Page:Langlois - Anecdotes pathétiques et plaisantes, 1915.djvu/82

La bibliothèque libre.
Cette page a été validée par deux contributeurs.
80
anecdotes pathétiques et plaisantes

La revanche du turco.

Un turco eut la bonne fortune de capturer un officier allemand. Il le désarma soigneusement, et c’est avec une fierté légitime qu’il le ramenait sur l’arriére, lorsque l’officier, violent et colérique, injuria notre turco. Celui-ci se demanda d’abord s’il allait abattre comme une bête cet énerguméne. Il fit mieux : il l’humilia. Et, à ses yeux, l’humiliation la plus complète qu’il pouvait infliger à son insulteur fut de l’obliger à porter son sac et tout son fourniment.

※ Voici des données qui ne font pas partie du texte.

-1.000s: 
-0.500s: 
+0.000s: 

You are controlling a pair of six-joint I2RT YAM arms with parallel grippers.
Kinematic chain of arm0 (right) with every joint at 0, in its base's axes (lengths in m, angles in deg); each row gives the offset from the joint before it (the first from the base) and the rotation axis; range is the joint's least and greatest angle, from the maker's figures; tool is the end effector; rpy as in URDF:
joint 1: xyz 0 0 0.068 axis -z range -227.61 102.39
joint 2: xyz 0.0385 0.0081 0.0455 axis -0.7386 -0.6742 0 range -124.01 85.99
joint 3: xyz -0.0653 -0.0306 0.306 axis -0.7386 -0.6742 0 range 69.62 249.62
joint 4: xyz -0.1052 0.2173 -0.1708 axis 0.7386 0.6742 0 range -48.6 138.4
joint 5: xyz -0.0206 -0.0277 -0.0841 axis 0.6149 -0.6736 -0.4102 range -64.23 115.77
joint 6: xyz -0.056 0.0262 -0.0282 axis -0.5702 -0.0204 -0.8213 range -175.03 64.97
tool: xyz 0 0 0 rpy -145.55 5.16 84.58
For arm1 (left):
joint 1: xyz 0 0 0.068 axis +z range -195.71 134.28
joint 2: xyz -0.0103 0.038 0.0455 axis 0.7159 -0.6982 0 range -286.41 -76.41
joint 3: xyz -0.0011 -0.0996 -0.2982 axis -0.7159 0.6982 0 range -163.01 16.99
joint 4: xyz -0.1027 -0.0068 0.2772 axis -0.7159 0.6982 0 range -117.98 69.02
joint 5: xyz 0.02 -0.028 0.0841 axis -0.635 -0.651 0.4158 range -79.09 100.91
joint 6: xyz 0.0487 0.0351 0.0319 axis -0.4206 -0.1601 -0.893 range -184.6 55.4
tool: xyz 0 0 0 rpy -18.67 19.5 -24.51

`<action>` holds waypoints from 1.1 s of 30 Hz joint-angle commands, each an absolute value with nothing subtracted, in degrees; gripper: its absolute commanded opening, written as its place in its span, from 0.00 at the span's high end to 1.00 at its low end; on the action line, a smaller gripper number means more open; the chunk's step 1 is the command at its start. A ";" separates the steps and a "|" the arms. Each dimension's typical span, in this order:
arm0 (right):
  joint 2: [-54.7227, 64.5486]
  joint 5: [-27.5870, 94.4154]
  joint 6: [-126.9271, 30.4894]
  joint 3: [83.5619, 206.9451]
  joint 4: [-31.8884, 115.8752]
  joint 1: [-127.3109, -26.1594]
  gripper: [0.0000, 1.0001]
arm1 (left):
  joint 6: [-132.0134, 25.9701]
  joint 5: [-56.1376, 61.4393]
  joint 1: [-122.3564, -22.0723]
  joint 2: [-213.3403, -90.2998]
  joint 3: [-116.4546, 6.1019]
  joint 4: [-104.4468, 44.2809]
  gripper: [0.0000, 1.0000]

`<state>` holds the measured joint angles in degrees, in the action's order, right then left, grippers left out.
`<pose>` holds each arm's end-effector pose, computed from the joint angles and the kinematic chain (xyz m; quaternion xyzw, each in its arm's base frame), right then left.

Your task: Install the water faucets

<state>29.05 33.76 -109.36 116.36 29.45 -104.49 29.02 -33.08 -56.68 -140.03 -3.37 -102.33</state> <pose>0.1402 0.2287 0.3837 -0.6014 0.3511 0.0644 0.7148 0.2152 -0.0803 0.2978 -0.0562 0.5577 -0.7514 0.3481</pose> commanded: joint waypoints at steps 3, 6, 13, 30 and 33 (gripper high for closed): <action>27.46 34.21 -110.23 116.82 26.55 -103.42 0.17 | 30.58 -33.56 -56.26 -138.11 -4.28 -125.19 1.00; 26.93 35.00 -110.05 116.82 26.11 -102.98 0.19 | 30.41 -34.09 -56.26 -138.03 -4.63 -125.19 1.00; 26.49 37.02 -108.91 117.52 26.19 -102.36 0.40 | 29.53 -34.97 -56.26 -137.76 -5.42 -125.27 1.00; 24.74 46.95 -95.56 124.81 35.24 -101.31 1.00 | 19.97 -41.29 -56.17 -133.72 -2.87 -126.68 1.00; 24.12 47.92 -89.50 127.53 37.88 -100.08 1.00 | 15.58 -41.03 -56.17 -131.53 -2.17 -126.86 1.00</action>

Sous la menace de la fine aiguille du lebel, le Prussien dut s’exécuter, et c’est en triomphateur que le turco le conduisit au camp… après l’avoir coiffé de sa gamelle. Bonne histoire qui fait la joie de ces naïfs enfants ! Mais disons-nous qu’il faut avoir une belle âme pour oser faire des « blagues » de caserne alors qu’autour de soi butinent mille abeilles de plomb.


Amadou, tirailleur sénégalais[1].

Amadou est un tirailleur sénégalais, originaire de Dakar, couleur de nuit, avec des yeux qui brillent comme des étoiles.

Blessé au cours d’un des récents combats autour d’Arras, il est soigné dans un hôpital auxiliaire, un véritable palais, sur une hauteur de la banlieue la plus proche de Paris.

Amadou n’admet pas les détours et les manières de la guerre moderne. Par exemple, il ne comprend pas qu’il y ait dans une bataille des moments où le meilleur soldat doive se coucher pour laisser passer les balles.

  1. Raconté par Jean Aubrat dans la Liberté.